Investigation and Modeling of CO2 Sequestration Relevant to Austrian Oil and Gas Fields
Research output: Thesis › Doctoral Thesis
Austria committed to reduce greenhouse gas emissions by 13 % based on the level of 1990. One possibility to avoid emissions is the geological storage of these gases. CO2-injection into oil reservoirs is a common EOR method and might result in substantial incremental recovery. Injecting CO2 into gas reservoirs also leads to limited incremental gas recovery and additional income accordingly. Further, the basins from which hydrocarbons are produced are not too far from industry sites.
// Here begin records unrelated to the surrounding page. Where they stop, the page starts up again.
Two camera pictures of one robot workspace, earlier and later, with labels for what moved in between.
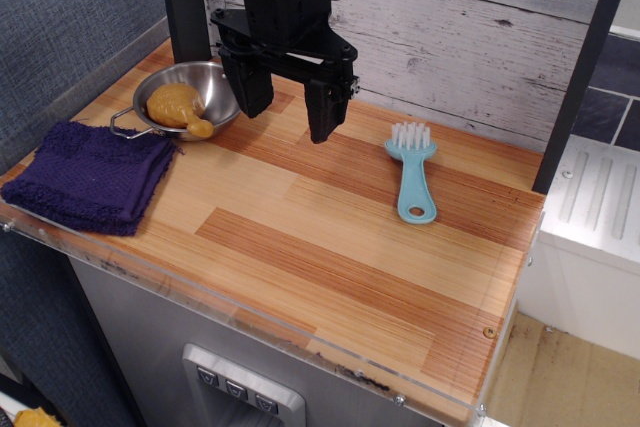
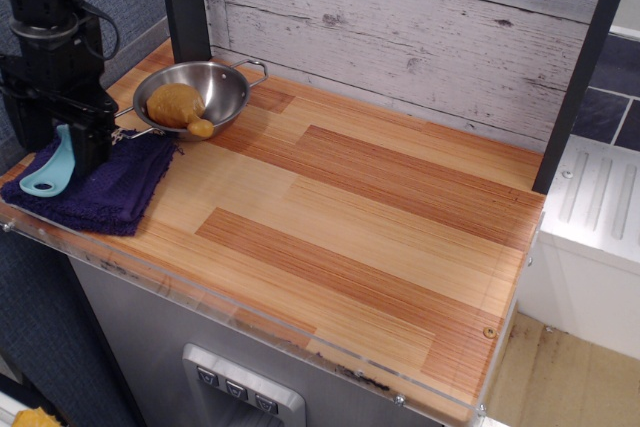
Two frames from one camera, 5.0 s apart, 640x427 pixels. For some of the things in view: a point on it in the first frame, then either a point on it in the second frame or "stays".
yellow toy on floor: (36, 417) stays
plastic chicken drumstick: (179, 105) stays
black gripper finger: (252, 82) → (35, 120)
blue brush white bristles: (412, 143) → (56, 169)
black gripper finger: (326, 108) → (92, 145)
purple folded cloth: (92, 176) stays
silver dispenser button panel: (228, 394) stays
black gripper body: (285, 26) → (58, 73)
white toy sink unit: (582, 276) stays
Hence, geological storage of CO2 could be economically attractive and might contribute to achieving the Kyoto target of Austria. To evaluate the potential of CO2 geological storage in Austria, the eleven largest oil and thirteen largest gas fields were investigated. The storage capacity of these fields was determined as 465 million tons. The fields were ranked according to their geological suitability, and the results indicated that the best candidate reservoirs are naturally fractured. When injecting gas into such a reservoir, various mechanisms are interacting. One of them is molecular diffusion, known to be relatively slow and thus often considered to be of minor importance and negligible for conventional simulation studies. For sequestration purposes however, where the relevant time periods are significantly longer, diffusion could become a key effect for incremental oil production. This influence of diffusion during gas injection in fractured reservoirs was studied in this thesis.